In other words, that people professing to be Christian and acting according to the teachings of Jesus and to Christian beliefs and morals created something good is not due to Christianity.

And, immediately after the above, comes an instance of the latter:
The societal benefits that you describe as coming from Christianity came after the Reformation, when the power and influence of Christianity was greatly reduced, and the Church was put in its place. Prior to the Reformation, society was undermined by superstition, religious persecution and backwardness, there was very little in the way of social or scientific development for hundreds of years, which is why it's called The Dark Ages.
Putting aside for a moment the question of the historical accuracy of this description, the double-standard message is very clear: everything good that was done by Christians is not due to Christianity, but everything bad that that was done by Christians is.

Such a position of total enmity and hatred (for once this overused term is justified) for Christianity, which only a few decades ago would have been considered not only offensive but, even more importantly, as absurd as coming from another planet – maybe the planet of Islam -, is perfectly understandable today.

We have to realise that the Left, with its typically 20th century’s creation of Cultural Marxism, has been in power in all Western countries since the end of the Second World War, both when it has been and when it hasn’t been in government.

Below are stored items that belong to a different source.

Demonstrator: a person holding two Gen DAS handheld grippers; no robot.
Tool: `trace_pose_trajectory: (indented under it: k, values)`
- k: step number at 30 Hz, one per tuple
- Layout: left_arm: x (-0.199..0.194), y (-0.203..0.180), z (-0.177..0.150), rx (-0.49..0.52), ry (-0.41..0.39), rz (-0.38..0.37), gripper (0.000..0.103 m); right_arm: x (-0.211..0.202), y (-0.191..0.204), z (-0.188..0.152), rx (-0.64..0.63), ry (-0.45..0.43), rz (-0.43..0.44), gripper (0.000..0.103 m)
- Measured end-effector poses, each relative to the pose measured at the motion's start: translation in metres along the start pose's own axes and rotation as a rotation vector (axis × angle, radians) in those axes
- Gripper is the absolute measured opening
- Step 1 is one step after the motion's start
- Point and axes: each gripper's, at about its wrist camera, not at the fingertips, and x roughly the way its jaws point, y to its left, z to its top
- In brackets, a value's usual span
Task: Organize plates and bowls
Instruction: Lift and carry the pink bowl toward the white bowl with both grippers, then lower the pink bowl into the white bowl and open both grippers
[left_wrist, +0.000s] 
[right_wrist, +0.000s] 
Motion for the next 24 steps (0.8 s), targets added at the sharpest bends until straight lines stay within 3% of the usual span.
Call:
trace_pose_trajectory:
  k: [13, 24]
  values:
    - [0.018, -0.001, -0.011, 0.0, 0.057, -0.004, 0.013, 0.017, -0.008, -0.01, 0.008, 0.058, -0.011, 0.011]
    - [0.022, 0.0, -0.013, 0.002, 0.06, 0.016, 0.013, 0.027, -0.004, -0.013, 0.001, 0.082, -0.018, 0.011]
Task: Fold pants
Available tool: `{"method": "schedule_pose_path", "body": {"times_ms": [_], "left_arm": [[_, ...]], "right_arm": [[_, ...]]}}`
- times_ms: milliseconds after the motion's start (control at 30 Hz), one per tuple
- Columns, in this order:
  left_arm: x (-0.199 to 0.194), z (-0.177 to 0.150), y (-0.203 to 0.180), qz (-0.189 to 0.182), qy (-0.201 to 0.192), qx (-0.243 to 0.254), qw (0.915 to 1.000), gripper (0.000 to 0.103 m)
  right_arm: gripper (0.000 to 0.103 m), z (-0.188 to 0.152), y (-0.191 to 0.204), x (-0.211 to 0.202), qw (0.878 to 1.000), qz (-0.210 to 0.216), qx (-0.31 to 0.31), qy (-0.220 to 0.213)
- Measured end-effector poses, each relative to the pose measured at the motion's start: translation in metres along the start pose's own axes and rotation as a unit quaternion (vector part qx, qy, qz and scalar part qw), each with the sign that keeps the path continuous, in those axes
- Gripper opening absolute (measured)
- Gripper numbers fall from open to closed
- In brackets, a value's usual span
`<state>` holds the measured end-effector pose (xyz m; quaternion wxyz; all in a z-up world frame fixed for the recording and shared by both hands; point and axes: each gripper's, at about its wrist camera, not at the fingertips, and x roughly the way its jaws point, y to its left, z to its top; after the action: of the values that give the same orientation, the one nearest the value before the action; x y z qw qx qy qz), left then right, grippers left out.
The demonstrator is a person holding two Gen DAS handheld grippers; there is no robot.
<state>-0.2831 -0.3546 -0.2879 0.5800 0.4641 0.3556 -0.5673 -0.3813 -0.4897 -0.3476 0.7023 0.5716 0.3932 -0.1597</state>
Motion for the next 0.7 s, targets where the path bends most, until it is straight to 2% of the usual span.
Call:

The power of the Left is ideological, is its grip on every means of spreading ideas and indoctrinating people, in short is cultural. Every other political force now has to confront the theories of the Left which, in the views of the majority, stand on the moral and political high ground – although this can easily be shown as a myth. That communists killed around a hundred million people should act as a simple inspiration for doubting that myth, but apparently communism has remained largely unscathed in Western minds, weirdly disconnected from its effects.

I wonder why. Possibly for the same reason as Christianity is so wildly vilified? Because of socio-communist propaganda dominating schools, universities, media, entertainment?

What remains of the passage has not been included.